We seek to define relationships that will underpin risk and pricing models in DeFi for decades to come. Each day, we fight against randomness, entropy, and an ever-growing field of variables and considerations so that we can find clear signals amongst the noise. We aren’t interested in the abstract so much here as an exact calculus we can rely on to build the future of finance.

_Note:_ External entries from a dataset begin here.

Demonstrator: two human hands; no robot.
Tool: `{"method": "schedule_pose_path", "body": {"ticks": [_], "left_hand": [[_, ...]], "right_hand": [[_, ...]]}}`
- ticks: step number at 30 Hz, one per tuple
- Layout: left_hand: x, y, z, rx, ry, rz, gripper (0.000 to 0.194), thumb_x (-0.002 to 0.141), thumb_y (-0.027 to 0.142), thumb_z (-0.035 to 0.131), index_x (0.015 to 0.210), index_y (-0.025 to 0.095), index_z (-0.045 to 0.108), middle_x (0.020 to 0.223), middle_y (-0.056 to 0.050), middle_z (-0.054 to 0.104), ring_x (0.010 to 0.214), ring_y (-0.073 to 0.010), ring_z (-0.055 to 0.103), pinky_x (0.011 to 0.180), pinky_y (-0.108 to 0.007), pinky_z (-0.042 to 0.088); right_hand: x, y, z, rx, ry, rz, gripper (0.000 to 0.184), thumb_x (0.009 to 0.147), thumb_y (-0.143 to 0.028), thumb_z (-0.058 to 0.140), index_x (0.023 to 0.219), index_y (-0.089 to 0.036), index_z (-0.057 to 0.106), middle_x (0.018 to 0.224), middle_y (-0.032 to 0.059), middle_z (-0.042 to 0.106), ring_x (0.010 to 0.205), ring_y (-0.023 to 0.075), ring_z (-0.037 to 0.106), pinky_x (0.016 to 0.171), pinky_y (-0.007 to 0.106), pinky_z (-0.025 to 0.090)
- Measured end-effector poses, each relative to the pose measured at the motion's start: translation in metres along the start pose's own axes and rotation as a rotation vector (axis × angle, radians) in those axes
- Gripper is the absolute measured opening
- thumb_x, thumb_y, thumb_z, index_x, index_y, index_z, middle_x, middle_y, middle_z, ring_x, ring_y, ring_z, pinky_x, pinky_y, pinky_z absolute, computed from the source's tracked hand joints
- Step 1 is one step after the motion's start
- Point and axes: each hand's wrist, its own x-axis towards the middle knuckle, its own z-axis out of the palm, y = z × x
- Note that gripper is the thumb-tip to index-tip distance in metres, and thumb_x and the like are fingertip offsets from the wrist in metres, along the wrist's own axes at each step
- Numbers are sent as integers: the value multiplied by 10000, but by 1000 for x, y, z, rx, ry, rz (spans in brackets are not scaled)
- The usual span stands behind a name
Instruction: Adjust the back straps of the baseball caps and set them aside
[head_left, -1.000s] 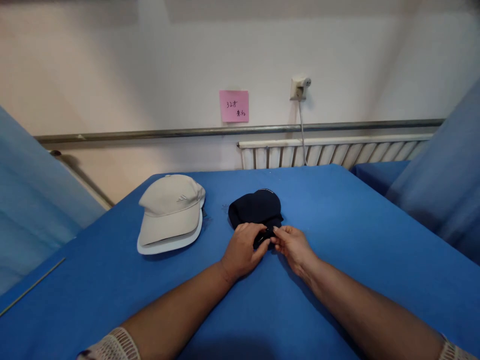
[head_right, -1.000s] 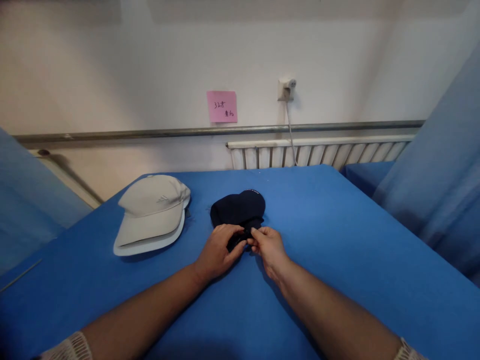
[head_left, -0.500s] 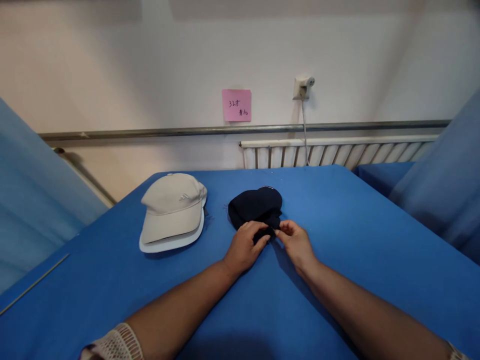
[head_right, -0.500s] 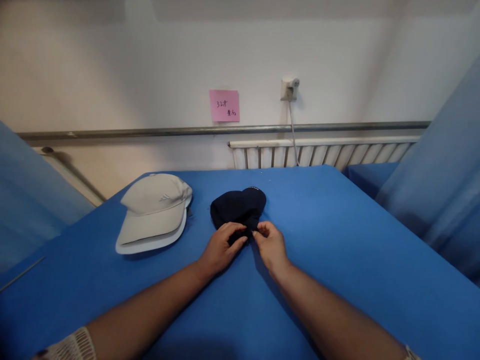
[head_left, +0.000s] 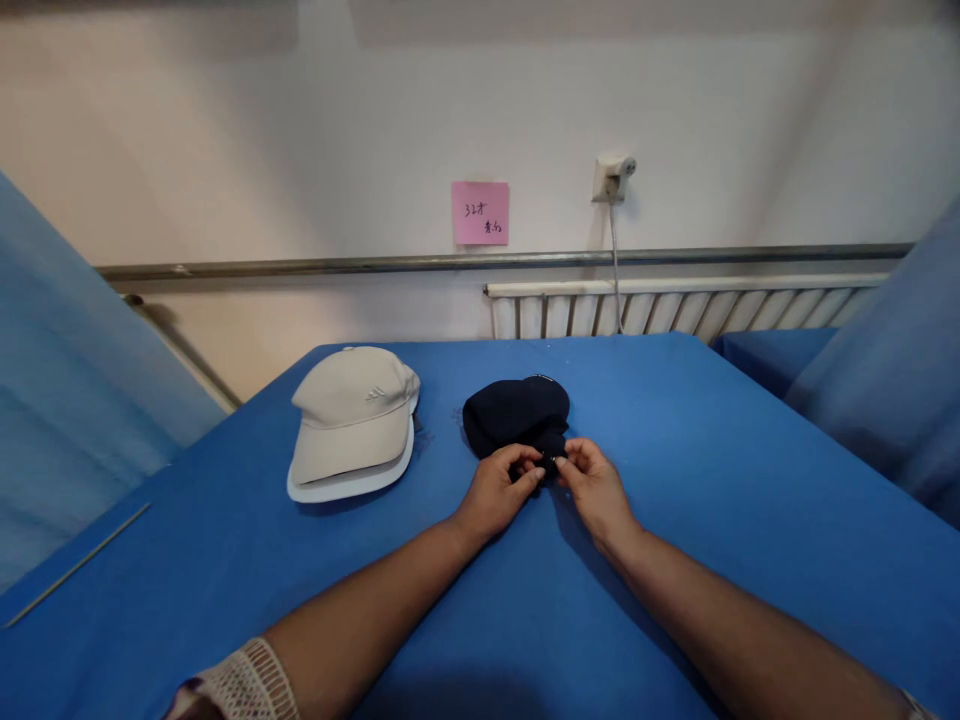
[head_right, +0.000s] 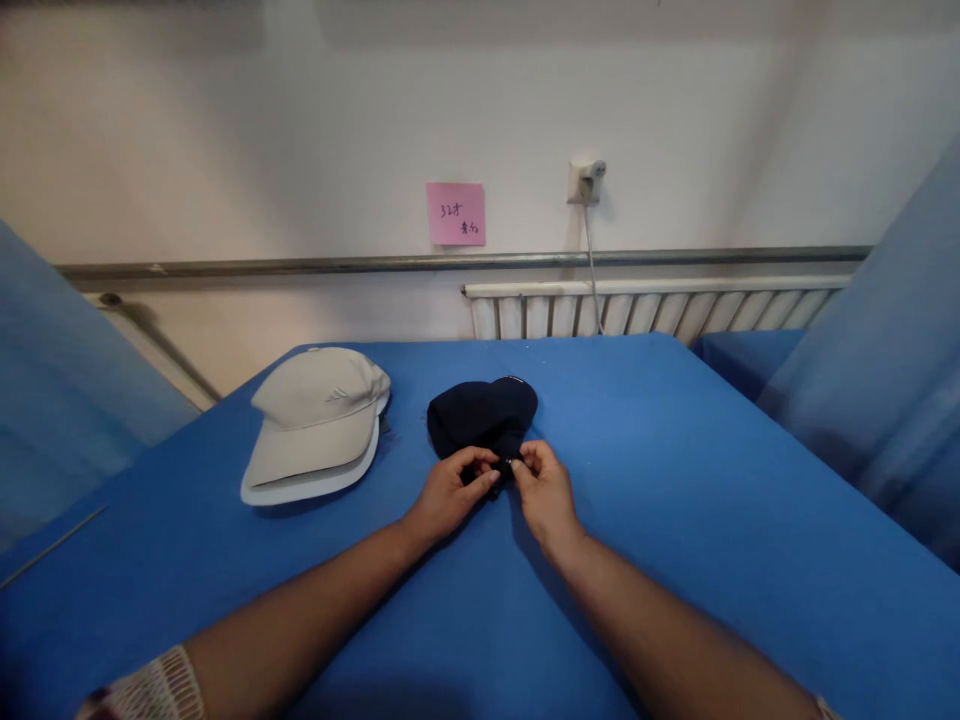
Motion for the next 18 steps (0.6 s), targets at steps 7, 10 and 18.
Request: {"method": "schedule_pose_path", "body": {"ticks": [7, 10, 18], "left_hand": [[0, 8, 5, -137, 54, -50, 210, 747, 281, 676, 911, 152, 650, 789, -26, 642, 732, -140, 588, 704, -273, 488], [0, 11, 9, -171, 71, -85, 160, 729, 256, 680, 845, 152, 643, 776, -26, 636, 730, -140, 580, 683, -260, 480], [1, 9, 11, -331, 63, -160, 232, 734, 365, 688, 747, 148, 609, 679, 0, 566, 618, -103, 511, 585, -224, 425]], "right_hand": [[-1, 1, 3, 85, 24, 80, 274, 639, -313, 710, 847, -220, 558, 670, -43, 568, 591, 115, 546, 525, 240, 488], [0, 4, 3, 125, 70, 67, 300, 598, -285, 751, 815, -216, 556, 693, -37, 577, 597, 110, 560, 521, 234, 498], [7, 3, -1, 66, 147, 20, 284, 571, -280, 766, 737, -214, 546, 654, -43, 557, 557, 107, 535, 521, 246, 471]]}}
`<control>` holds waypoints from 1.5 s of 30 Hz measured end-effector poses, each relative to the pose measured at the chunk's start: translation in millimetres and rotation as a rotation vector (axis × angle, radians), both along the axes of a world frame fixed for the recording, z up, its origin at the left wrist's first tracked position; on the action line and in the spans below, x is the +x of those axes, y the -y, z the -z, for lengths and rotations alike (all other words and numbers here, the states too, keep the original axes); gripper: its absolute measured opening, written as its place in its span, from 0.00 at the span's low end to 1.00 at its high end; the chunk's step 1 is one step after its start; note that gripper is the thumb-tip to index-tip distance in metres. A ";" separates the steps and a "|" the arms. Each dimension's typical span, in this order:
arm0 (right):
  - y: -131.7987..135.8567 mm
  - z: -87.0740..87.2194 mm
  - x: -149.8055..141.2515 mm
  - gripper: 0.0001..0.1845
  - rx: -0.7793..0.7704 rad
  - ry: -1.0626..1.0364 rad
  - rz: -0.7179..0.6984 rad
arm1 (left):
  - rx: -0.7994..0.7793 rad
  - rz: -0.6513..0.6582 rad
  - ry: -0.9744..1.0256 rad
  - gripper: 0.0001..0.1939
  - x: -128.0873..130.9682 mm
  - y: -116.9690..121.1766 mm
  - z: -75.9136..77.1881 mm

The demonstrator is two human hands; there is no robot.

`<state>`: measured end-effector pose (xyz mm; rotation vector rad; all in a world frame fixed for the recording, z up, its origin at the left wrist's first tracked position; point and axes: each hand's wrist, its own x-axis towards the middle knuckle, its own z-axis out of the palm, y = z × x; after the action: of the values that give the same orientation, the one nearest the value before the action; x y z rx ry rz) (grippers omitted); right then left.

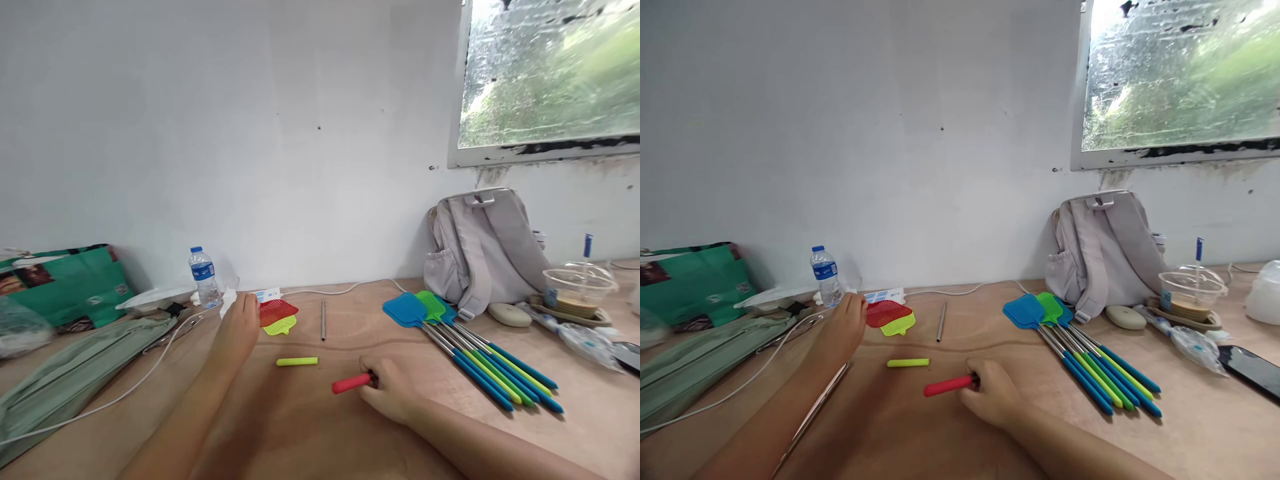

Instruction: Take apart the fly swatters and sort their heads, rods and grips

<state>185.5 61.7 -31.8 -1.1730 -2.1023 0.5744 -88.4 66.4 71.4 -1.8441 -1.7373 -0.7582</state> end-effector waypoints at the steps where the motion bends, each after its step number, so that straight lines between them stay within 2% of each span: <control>1: -1.7 1.4 0.9 0.11 -0.016 -0.084 -0.011 | 0.049 0.038 0.105 0.09 1.2 -0.4 -2.2; 4: -6.3 3.9 3.9 0.15 -0.134 -0.433 -0.071 | 0.148 0.144 0.459 0.12 11.1 -3.0 -4.2; 7: -11.8 4.6 6.5 0.15 -0.256 -0.735 -0.123 | 0.106 0.284 0.720 0.16 30.2 -4.5 3.3; 10: -17.7 4.4 9.6 0.16 -0.282 -0.844 -0.136 | -0.042 0.500 1.031 0.18 53.8 0.2 20.5; 14: -18.7 2.1 16.3 0.14 -0.382 -0.948 -0.157 | -0.430 0.669 1.229 0.20 78.0 15.3 48.6; 16: -15.7 0.3 19.4 0.13 -0.480 -1.006 -0.168 | -0.636 0.706 1.192 0.18 84.2 23.5 58.4; 19: -10.2 -1.5 20.9 0.13 -0.619 -1.058 -0.197 | -0.797 0.698 0.905 0.15 90.0 35.3 63.5; 22: -5.9 -1.2 18.7 0.12 -0.690 -1.088 -0.250 | -0.778 0.663 0.595 0.11 96.5 46.3 61.7; 25: -2.7 0.6 15.5 0.10 -0.712 -1.084 -0.323 | -0.767 0.611 0.427 0.08 104.2 55.1 60.6; 34: 2.2 4.5 14.0 0.06 -0.671 -0.965 -0.379 | -0.723 0.577 0.374 0.05 113.3 60.1 65.1; 38: 4.2 5.8 13.5 0.05 -0.612 -0.905 -0.345 | -0.693 0.534 0.215 0.05 114.5 61.5 67.6; 41: 6.7 5.6 9.1 0.06 -0.642 -0.926 -0.366 | -0.675 0.526 0.135 0.10 115.3 62.9 68.2; 45: 9.2 6.2 4.1 0.10 -0.656 -0.895 -0.339 | -0.638 0.506 0.142 0.09 115.3 62.8 67.1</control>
<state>189.6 52.5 -38.0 -0.6330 -1.3342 1.6741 27.0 3.5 4.3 -2.7894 -1.7434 -0.5499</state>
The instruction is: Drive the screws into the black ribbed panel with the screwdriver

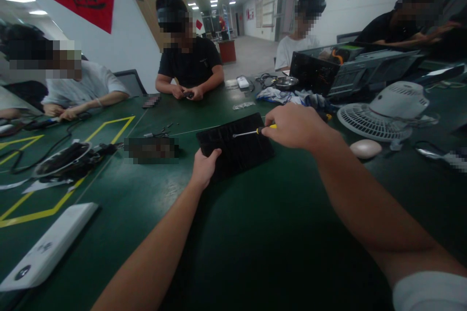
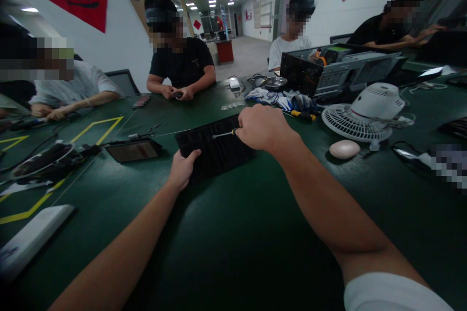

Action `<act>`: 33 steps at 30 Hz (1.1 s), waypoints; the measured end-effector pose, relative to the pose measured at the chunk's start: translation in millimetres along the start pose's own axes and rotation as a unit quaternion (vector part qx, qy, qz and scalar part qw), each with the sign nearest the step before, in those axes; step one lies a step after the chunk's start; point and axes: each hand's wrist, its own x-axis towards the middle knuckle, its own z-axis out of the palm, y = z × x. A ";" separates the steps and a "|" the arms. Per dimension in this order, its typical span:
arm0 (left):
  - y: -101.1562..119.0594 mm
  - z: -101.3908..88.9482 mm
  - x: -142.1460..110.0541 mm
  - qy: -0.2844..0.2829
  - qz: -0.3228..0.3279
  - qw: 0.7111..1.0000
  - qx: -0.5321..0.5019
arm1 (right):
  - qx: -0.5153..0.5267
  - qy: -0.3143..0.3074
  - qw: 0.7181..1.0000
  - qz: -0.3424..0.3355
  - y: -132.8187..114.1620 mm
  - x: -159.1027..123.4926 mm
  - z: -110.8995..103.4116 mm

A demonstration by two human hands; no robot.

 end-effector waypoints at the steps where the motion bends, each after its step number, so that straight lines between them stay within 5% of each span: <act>1: -0.4 -0.2 0.3 0.001 0.000 1.000 0.002 | -0.005 -0.011 1.000 0.002 -0.8 0.4 0.8; 8: -1.6 -1.7 1.5 0.000 0.005 1.000 -0.004 | 0.009 -0.037 0.999 -0.028 5.2 1.0 0.2; 19: -1.5 -1.2 1.3 0.003 -0.002 1.000 -0.004 | 0.018 0.091 0.995 -0.032 16.4 -0.6 -4.1; 33: 2.0 0.0 -1.5 0.000 -0.005 1.000 -0.009 | 0.016 0.065 0.997 -0.032 8.1 1.2 -1.7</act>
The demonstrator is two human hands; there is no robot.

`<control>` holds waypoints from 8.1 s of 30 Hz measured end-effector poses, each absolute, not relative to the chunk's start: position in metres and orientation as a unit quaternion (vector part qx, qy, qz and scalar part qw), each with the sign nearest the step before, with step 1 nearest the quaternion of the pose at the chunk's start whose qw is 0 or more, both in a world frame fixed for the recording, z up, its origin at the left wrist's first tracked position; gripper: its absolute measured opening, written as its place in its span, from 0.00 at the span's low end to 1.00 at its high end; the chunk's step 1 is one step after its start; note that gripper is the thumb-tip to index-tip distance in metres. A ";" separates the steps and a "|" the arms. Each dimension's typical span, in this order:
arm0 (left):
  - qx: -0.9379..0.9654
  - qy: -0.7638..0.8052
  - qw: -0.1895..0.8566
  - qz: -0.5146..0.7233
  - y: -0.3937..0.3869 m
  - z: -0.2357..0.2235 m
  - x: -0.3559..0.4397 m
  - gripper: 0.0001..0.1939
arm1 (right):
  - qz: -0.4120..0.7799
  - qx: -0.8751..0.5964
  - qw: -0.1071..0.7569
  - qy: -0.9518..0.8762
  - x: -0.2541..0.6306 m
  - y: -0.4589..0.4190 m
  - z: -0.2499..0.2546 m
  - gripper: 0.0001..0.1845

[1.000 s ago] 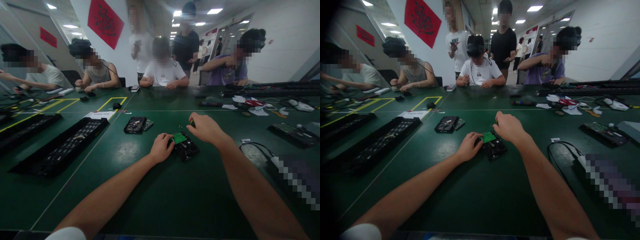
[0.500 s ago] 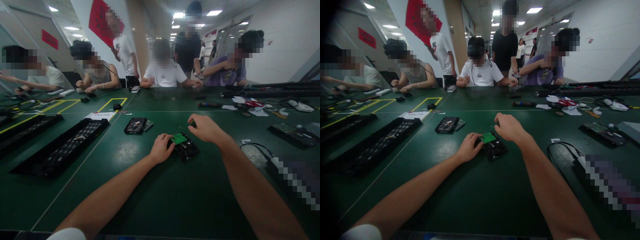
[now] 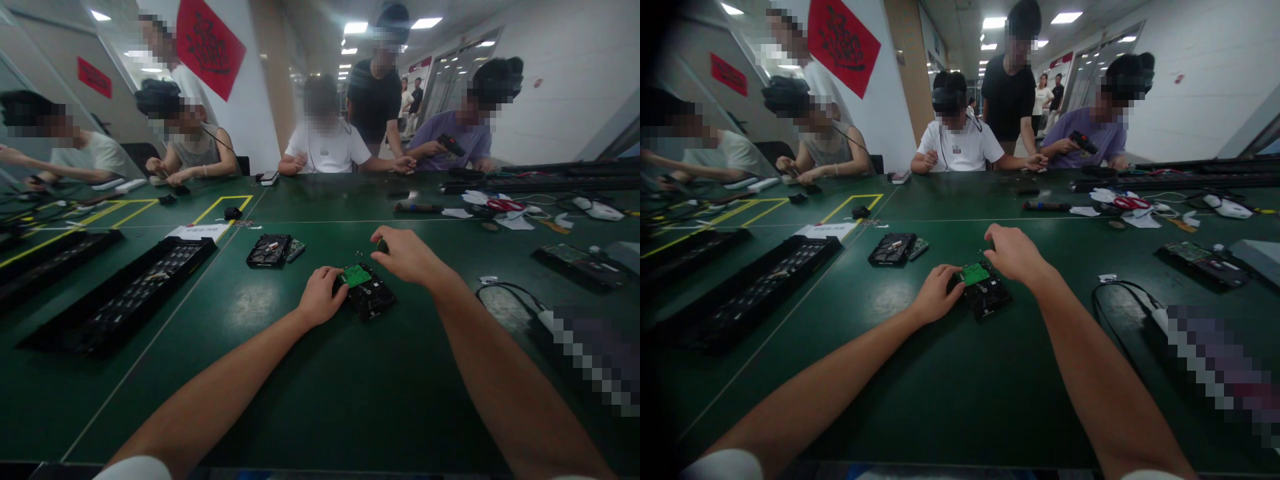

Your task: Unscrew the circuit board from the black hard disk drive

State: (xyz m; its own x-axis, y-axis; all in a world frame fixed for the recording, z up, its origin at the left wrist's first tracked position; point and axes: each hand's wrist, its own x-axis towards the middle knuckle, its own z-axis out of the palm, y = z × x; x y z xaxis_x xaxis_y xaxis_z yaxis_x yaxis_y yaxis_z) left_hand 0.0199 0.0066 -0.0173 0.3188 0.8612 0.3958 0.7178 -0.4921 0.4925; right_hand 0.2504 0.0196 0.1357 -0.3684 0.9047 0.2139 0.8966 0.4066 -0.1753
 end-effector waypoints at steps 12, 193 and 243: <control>0.797 0.490 0.120 0.331 0.005 -0.014 0.021 0.21 | 0.066 -0.538 0.194 -0.818 0.251 0.029 0.125 0.11; 0.804 0.435 0.120 0.386 0.008 -0.024 0.019 0.12 | 0.273 -0.523 0.324 -0.740 0.264 0.027 0.144 0.09; 0.803 0.436 0.120 0.388 0.007 -0.020 0.020 0.11 | 0.240 -0.493 0.291 -0.784 0.268 0.031 0.139 0.15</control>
State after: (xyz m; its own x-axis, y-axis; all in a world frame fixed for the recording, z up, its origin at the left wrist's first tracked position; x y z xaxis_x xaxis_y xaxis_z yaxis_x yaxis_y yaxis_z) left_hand 0.0199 0.0066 -0.0198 0.3191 0.7931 0.5187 0.6076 -0.5913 0.5303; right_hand 0.2683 0.0305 0.1391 -0.3440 0.9128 0.2200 0.6332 0.3985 -0.6635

Pretty heavy, right? Luckily we’re determined, and our peripheral research has put our understanding of DeFi and its drivers far ahead of most (if not all) other research firms.

Secret Project #1

We’ve worked with a branding firm for SP1 and now have a name, brand, and a go-to-market strategy nearly ready to go. The front end is almost finished and the audit is underway. As many of you have probably guessed, SP1 is a stablecoin, and it’s designed to be the most efficient in the entire industry without compromising resiliency.

Our protocol will be over-collateralized whilst maintaining the potential for >100% asset utilization without exposing users to any centralization risks or sub-par collateral. To say I’m excited is an understatement – the amount of capital efficiency we will unlock without exposing users to downside risk or sacrificing EV is unparalleled.

Secret Project #2

We’re considering some names for Secret Project #2 such as “Ultimate Plan for World Domination,” and “The Hero Web3 Needs,” but I’ll stick to SP2 for simplicity’s sake right now. We are working extremely hard in the background solving every single UX problem our industry faces and wrapping it into the funnest experience we can possibly engineer. We’re going a hyper-compliant route here and will be working with traditional institutions to get this product off the ground, so it’ll be a bit slow going while we get wrapped up nice and cozy in legal infrastructure. Engineering will remain fast-paced as usual, so expect fireworks when we finally throw the doors open.

I like to think of SP2 as doing for web3 what the iPhone did for web2. Nuff said.


We’ll glaze over the 4x improvement in site load times, improved indexing, and slew of new contributors for this update and focus on the state of Learn’s strategy and place in the market.

Whereas many of our marketing and BD efforts lean toward attracting firms, our efforts with Learn are designed to attract individuals. Though Byte Masons try to stay at arm’s length not to dilute the objectivity of Learn content, we’ve found that it’s a great entry into our ecosystem. When you have the best products, educating users generally leads them toward your offerings, whether you advertise or not, and the proximity of Lrn.Fi to our core product suite helps this process tremendously.